START Entries shown

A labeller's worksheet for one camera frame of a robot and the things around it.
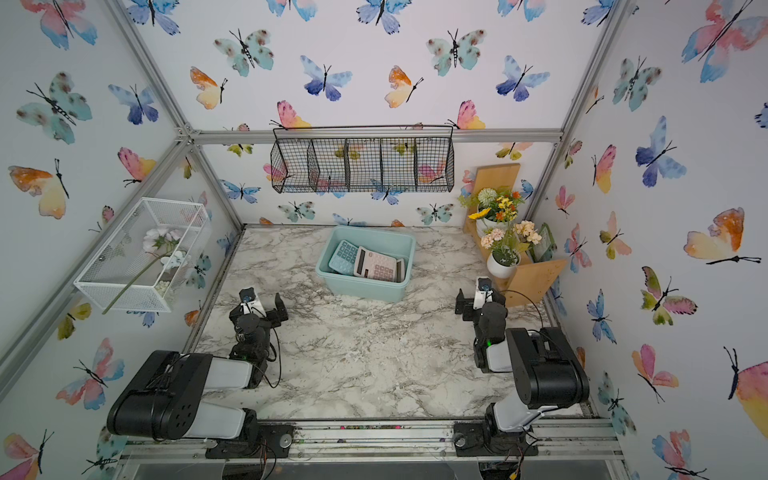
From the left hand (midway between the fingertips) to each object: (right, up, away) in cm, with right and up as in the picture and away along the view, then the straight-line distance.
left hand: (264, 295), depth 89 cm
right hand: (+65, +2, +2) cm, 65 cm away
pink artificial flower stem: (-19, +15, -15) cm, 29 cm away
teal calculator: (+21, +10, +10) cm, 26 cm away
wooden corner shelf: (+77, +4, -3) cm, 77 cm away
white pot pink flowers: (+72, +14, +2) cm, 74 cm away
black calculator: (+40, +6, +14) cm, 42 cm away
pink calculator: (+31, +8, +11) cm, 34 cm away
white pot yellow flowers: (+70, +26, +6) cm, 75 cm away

END Entries shown

== Problem requirements ==
Among the lines above, find the ones containing "left" and copy them.

== Your solution ==
From the left hand (midway between the fingertips) to each object: (right, up, away) in cm, with right and up as in the picture and away along the view, then the straight-line distance.
left hand: (264, 295), depth 89 cm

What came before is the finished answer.